INFORMATION SHOWN
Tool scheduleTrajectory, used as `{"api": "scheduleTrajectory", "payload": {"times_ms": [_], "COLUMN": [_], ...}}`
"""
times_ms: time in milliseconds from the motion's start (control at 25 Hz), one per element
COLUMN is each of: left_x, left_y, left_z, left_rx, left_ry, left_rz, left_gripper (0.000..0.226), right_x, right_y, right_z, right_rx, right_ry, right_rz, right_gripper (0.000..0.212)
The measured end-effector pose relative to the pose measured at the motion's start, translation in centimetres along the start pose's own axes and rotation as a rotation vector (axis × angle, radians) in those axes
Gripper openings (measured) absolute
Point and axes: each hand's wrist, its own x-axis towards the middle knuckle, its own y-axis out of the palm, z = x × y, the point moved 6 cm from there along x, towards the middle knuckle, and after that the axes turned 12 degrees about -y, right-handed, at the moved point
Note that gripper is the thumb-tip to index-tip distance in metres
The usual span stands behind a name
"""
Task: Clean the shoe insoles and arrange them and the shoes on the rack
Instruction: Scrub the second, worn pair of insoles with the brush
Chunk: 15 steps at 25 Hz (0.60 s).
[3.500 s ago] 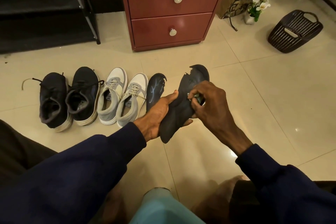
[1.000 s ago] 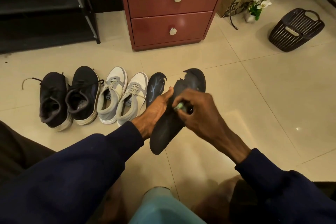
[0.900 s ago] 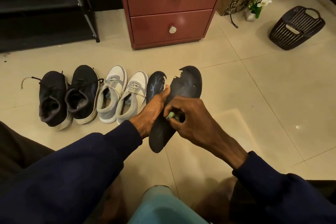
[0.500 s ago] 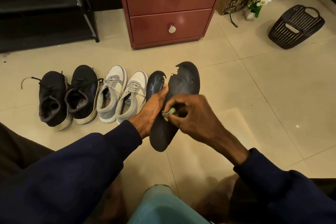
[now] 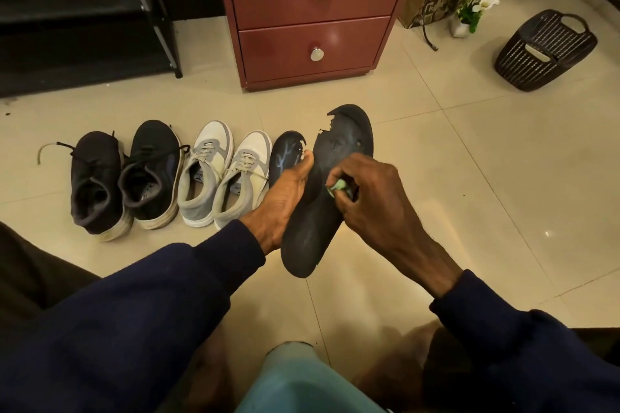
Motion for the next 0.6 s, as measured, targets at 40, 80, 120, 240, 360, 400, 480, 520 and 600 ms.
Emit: {"api": "scheduleTrajectory", "payload": {"times_ms": [40, 80, 120, 240, 360, 400, 480, 520, 600], "left_x": [0.0, 0.1, 0.0, 0.0, -0.3, -0.4, -0.1, 0.1, -0.2], "left_y": [-0.1, -0.3, -0.4, -0.6, 0.4, 0.5, 0.1, -0.3, -0.2], "left_z": [-0.1, -0.1, -0.2, -0.2, 0.3, 0.2, -0.3, -0.4, -0.3], "left_rx": [0.004, -0.006, -0.029, -0.028, -0.043, -0.036, -0.029, -0.018, 0.016], "left_ry": [-0.005, -0.005, -0.008, -0.008, -0.047, -0.044, -0.004, 0.004, -0.005], "left_rz": [-0.008, -0.010, -0.003, 0.018, 0.067, 0.069, 0.057, 0.038, 0.015], "left_gripper": [0.052, 0.052, 0.051, 0.052, 0.054, 0.054, 0.055, 0.055, 0.050], "right_x": [-0.2, -0.4, -0.5, -0.3, 0.1, 0.0, -0.3, -0.4, -0.3], "right_y": [0.4, 1.0, 1.4, 1.2, -0.5, -0.6, 0.4, 0.8, 0.9], "right_z": [0.8, 2.1, 3.2, 2.1, -0.9, -0.8, 1.0, 2.0, 2.2], "right_rx": [0.049, 0.159, 0.294, 0.352, -0.063, -0.090, 0.039, 0.135, 0.202], "right_ry": [-0.006, -0.008, 0.008, 0.063, 0.029, 0.008, -0.052, -0.070, -0.069], "right_rz": [0.035, 0.100, 0.174, 0.222, 0.045, 0.016, 0.098, 0.177, 0.272], "right_gripper": [0.016, 0.016, 0.015, 0.015, 0.015, 0.015, 0.017, 0.018, 0.019]}}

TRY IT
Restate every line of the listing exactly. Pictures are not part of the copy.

EXERCISE ANSWER
Tool scheduleTrajectory, used as `{"api": "scheduleTrajectory", "payload": {"times_ms": [_], "COLUMN": [_], ...}}`
"""
times_ms: time in milliseconds from the motion's start (control at 25 Hz), one per element
COLUMN is each of: left_x, left_y, left_z, left_rx, left_ry, left_rz, left_gripper (0.000..0.226), right_x, right_y, right_z, right_rx, right_ry, right_rz, right_gripper (0.000..0.212)
The measured end-effector pose relative to the pose measured at the motion's start, translation in centimetres along the start pose's own axes and rotation as a rotation vector (axis × angle, radians) in those axes
Gripper openings (measured) absolute
Point and axes: each hand's wrist, its own x-axis towards the middle knuckle, its own y-axis out of the palm, z = x × y, the point moved 6 cm from there along x, towards the middle knuckle, and after that the axes turned 12 degrees about -y, right-handed, at the moved point
Note that gripper is the thumb-tip to index-tip distance in metres
The usual span stands behind a name
"""
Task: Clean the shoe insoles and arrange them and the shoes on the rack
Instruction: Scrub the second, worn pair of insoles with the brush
Chunk: 15 steps at 25 Hz (0.60 s).
[3.500 s ago] 
[1.000 s ago] 
[0.900 s ago] 
[0.500 s ago] 
[now] 
Motion for the next 0.6 s, as measured, targets at 40, 80, 120, 240, 360, 400, 480, 520 and 600 ms.
Emit: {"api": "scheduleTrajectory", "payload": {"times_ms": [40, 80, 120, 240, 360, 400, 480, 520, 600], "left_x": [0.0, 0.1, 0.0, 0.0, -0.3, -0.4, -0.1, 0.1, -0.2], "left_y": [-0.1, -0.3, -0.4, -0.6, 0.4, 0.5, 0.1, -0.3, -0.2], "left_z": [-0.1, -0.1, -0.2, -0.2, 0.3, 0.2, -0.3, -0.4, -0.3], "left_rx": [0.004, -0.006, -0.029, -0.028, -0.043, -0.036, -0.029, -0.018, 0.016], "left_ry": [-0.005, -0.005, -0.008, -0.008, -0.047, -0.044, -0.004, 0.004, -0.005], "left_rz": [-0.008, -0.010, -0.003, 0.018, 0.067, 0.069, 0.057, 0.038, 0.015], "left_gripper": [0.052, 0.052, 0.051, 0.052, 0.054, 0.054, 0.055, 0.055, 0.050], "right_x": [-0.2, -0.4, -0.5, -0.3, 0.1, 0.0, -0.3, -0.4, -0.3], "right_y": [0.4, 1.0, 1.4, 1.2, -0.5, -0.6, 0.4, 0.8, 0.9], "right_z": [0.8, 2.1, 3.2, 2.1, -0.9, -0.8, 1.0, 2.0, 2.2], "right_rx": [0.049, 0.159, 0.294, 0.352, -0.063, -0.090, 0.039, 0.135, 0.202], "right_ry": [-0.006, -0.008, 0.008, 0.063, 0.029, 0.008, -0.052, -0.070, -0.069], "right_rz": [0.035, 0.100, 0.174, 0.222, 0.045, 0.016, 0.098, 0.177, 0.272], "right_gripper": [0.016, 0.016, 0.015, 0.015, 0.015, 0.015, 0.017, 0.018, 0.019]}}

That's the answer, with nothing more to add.